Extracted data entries
────────────────

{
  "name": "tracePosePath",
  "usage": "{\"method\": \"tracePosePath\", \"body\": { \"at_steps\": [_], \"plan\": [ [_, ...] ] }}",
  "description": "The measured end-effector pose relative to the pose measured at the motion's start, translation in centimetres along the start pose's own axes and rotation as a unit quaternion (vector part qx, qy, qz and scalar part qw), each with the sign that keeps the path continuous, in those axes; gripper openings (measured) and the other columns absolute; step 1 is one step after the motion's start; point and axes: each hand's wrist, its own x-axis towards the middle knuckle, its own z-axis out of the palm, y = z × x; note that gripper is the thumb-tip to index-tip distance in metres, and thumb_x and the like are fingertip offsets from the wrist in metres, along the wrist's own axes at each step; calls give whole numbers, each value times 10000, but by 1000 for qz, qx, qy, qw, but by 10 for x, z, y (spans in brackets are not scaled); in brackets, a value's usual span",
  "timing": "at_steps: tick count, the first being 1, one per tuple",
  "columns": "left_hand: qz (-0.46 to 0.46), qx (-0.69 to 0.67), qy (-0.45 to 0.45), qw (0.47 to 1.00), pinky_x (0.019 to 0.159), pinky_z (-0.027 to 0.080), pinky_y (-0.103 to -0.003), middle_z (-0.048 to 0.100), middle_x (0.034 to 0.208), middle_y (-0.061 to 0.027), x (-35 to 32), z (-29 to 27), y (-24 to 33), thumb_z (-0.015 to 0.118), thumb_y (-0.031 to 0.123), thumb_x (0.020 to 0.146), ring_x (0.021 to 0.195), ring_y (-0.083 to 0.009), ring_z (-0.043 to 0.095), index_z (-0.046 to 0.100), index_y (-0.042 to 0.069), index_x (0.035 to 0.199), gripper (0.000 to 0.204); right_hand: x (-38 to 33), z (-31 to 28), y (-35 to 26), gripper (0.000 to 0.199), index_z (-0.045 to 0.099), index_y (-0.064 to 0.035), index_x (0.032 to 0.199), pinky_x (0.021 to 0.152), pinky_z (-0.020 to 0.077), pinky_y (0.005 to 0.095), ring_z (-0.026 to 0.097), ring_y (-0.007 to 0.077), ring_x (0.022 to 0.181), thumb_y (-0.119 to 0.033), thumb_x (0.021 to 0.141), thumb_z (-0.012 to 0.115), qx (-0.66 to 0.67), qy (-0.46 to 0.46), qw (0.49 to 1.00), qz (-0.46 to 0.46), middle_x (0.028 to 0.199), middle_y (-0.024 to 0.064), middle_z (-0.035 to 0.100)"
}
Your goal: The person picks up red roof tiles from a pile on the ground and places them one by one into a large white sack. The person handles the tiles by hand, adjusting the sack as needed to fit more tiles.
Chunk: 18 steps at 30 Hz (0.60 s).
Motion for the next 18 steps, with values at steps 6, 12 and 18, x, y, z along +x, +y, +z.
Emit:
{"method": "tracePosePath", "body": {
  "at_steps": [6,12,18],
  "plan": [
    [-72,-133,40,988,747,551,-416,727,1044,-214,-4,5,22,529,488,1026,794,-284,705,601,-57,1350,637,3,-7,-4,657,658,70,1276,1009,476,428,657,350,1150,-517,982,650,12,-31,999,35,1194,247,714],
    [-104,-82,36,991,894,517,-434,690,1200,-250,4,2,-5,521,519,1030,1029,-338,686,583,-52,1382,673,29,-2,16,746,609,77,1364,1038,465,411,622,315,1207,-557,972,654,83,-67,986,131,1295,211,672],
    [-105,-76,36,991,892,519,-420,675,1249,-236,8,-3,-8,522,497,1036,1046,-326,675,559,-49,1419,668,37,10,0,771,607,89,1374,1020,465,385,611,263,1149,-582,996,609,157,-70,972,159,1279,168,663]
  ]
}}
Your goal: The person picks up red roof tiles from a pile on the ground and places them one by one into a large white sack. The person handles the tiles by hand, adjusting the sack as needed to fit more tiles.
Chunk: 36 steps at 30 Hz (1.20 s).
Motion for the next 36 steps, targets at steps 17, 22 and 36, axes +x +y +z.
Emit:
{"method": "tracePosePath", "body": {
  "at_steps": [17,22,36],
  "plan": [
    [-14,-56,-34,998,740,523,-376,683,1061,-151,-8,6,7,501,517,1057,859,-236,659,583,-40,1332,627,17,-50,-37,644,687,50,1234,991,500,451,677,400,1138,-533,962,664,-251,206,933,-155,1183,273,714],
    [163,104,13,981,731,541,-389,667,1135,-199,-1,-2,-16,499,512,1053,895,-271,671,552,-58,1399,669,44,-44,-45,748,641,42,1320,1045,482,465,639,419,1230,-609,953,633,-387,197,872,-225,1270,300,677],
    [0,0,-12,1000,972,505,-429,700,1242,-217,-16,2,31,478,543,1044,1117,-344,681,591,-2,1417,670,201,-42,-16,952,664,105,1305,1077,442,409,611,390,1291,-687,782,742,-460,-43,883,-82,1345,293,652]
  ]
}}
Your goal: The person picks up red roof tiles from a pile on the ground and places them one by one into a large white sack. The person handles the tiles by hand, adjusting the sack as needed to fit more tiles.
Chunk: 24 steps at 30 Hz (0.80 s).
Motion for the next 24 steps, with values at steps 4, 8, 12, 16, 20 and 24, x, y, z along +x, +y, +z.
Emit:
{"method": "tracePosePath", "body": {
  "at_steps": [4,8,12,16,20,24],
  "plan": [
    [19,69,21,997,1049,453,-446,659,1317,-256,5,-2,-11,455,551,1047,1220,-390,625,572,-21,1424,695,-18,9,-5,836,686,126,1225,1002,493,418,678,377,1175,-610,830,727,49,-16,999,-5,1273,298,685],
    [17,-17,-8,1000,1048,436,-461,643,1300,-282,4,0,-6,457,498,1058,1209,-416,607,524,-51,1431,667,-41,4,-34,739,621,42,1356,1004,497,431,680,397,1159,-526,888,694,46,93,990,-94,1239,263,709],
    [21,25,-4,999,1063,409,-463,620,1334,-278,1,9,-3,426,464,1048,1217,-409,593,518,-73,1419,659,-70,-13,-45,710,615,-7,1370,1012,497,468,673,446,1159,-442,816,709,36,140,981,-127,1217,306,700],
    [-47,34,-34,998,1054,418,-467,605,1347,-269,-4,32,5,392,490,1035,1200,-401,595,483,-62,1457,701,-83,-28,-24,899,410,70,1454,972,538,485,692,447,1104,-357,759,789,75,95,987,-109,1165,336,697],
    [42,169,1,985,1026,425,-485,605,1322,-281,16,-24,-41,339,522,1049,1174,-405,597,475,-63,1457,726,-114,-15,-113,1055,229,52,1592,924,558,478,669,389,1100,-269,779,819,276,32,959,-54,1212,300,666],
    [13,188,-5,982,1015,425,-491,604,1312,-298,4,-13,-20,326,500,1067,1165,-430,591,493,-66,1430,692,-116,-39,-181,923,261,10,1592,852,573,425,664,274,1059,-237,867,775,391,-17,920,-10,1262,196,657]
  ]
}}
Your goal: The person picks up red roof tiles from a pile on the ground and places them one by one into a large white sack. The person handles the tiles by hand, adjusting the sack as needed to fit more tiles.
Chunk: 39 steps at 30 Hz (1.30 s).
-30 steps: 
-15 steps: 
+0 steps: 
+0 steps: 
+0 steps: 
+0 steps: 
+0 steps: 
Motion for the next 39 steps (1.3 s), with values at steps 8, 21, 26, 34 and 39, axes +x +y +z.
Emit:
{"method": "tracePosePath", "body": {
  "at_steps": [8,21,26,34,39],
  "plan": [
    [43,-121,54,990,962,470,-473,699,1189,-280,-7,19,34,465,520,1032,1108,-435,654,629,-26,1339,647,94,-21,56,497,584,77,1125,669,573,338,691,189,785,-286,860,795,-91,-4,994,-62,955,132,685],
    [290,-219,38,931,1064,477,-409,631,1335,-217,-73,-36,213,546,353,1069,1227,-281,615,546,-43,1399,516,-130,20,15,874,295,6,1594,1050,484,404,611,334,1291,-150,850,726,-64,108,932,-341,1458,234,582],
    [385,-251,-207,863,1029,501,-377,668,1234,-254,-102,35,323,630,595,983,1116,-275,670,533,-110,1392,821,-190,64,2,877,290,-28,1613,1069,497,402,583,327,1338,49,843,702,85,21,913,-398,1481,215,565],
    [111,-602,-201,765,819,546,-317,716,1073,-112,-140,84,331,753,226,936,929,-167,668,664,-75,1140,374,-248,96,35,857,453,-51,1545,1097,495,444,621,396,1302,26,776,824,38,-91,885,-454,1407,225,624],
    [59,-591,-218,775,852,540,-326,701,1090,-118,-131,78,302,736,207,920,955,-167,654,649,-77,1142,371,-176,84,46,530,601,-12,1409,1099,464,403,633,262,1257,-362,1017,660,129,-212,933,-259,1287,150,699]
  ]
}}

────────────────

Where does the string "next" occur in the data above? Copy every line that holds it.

Motion for the next 18 steps, with values at steps 6, 12 and 18, x, y, z along +x, +y, +z.
Motion for the next 36 steps, targets at steps 17, 22 and 36, axes +x +y +z.
Motion for the next 24 steps, with values at steps 4, 8, 12, 16, 20 and 24, x, y, z along +x, +y, +z.
Motion for the next 39 steps (1.3 s), with values at steps 8, 21, 26, 34 and 39, axes +x +y +z.

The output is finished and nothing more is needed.